Task description
Pull out every line below holding the word "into".

Material for this exercise
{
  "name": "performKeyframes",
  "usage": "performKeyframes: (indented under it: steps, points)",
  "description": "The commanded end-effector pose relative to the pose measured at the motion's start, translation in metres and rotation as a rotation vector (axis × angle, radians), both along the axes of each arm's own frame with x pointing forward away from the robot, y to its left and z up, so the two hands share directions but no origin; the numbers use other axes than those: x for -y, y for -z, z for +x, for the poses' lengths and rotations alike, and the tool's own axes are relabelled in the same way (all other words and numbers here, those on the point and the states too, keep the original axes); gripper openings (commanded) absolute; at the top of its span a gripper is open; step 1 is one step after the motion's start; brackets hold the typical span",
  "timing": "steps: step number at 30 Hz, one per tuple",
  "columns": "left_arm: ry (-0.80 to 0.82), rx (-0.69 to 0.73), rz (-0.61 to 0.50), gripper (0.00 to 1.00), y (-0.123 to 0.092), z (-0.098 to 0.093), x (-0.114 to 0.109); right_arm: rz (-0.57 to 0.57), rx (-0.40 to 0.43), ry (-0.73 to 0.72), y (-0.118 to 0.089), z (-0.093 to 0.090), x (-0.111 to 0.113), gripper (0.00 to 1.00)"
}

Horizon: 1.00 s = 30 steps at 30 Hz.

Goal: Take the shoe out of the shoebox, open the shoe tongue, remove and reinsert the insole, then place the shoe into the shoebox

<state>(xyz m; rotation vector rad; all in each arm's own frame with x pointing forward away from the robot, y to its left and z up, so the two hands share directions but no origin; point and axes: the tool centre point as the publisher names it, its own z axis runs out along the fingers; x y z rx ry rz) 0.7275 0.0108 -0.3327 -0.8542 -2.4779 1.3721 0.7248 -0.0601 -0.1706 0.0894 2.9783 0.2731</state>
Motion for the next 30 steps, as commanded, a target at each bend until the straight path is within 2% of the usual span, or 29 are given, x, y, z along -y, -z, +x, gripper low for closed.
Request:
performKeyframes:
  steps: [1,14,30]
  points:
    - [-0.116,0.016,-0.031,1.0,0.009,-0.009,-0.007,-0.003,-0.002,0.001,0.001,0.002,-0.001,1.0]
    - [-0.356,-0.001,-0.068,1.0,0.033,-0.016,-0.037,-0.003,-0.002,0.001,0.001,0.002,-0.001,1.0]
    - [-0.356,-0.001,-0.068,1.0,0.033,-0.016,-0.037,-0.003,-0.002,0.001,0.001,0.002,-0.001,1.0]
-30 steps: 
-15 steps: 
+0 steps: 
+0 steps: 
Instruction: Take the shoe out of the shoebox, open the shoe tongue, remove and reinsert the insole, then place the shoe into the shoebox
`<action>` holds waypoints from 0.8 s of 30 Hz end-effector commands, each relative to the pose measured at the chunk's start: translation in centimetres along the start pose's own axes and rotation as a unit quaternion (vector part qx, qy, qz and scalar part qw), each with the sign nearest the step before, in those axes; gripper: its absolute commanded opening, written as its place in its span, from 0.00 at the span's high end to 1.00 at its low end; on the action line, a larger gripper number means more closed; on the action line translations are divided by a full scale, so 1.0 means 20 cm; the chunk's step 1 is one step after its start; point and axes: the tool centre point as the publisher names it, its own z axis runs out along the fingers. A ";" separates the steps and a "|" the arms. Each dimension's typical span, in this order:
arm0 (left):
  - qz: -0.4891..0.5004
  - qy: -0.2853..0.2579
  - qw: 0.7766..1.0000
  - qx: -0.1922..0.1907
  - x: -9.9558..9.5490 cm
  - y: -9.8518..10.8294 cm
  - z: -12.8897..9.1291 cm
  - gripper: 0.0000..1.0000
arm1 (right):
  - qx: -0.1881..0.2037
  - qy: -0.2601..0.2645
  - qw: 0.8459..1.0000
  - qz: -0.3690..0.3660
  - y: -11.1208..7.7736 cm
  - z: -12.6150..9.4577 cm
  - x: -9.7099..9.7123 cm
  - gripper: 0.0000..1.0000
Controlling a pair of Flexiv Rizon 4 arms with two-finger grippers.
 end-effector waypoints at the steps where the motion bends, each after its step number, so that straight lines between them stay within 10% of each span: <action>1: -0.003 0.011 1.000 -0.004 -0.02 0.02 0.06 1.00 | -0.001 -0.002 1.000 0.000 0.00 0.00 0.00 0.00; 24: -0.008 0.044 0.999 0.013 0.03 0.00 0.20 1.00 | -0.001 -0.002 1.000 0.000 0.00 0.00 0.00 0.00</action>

Result of this exercise
Goal: Take the shoe out of the shoebox, open the shoe tongue, remove and reinsert the insole, then place the shoe into the shoebox
Instruction: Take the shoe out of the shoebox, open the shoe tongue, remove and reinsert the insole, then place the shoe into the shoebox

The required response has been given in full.